くらい世の中に嫌われるものも少のうござる。
しかし、気をつけて見ると、あれでもしおらしいもので、路端《みちばた》などを我《われ》は顔《がお》で伸《の》してる処《ところ》を、人が参って、熟《じっ》と視《なが》めて御覧なさい。見返しますがな、極りが悪そうに鎌首《かまくび》を垂れて、向うむきに羞含《はにか》みますよ。憎くないもので、ははははは、やはり心がありますよ。」
「心があられてはなお困るじゃありませんか。」
「否《いえ》、塩気を嫌うと見えまして、その池のまわりには些《ちっ》ともおりません。
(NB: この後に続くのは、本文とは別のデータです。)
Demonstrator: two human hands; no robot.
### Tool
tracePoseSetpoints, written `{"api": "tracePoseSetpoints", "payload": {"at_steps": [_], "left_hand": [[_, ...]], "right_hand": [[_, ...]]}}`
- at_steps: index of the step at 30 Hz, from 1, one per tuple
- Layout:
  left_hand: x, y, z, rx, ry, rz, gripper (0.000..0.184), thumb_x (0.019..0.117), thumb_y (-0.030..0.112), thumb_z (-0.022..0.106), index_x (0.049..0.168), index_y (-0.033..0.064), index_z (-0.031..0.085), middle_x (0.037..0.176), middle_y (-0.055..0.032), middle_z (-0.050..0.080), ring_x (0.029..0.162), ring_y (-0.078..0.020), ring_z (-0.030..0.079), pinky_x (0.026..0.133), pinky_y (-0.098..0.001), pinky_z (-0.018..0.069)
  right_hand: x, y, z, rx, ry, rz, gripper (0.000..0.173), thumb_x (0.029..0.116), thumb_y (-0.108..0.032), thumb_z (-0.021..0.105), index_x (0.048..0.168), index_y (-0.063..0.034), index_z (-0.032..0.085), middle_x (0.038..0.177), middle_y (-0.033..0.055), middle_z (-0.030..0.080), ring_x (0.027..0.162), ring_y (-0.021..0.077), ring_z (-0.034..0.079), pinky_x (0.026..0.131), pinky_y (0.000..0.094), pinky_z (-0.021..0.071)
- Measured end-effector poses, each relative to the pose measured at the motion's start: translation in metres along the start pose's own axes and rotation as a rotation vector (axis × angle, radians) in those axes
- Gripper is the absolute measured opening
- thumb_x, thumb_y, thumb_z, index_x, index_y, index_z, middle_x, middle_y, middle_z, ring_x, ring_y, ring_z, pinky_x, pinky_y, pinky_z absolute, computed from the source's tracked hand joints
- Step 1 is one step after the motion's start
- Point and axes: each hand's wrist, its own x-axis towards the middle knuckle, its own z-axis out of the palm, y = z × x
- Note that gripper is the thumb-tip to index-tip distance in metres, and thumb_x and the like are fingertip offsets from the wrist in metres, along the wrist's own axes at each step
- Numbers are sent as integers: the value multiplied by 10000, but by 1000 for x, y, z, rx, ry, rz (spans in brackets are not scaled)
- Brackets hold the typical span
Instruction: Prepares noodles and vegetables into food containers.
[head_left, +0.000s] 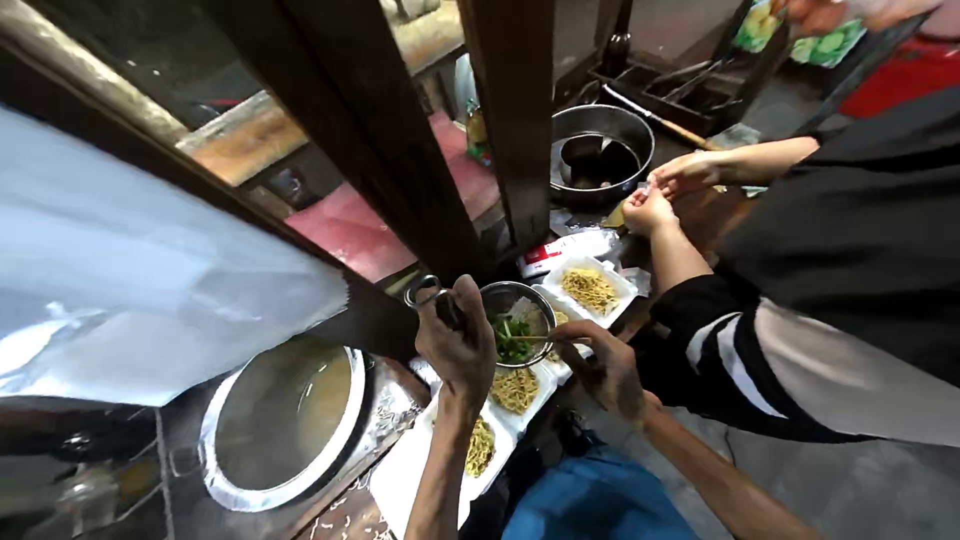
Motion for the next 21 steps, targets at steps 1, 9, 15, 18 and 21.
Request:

邸《やしき》にはこの頃じゃ、その魅《み》するような御新姐《ごしんぞ》も留主《るす》なり、穴《あな》はすかすかと真黒《まっくろ》に、足許に蜂《はち》の巣になっておりましても、蟹《かに》の住居《すまい》、落ちるような憂慮《きづかい》もありません。」
十七
「客人は、その穴さえ、白髑髏《されこうべ》の目とも見えたでありましょう。
池をまわって、川に臨んだ、玉脇の家造《やづくり》を、何か、御新姐《ごしんぞ》のためには牢獄ででもあるような考えでござるから。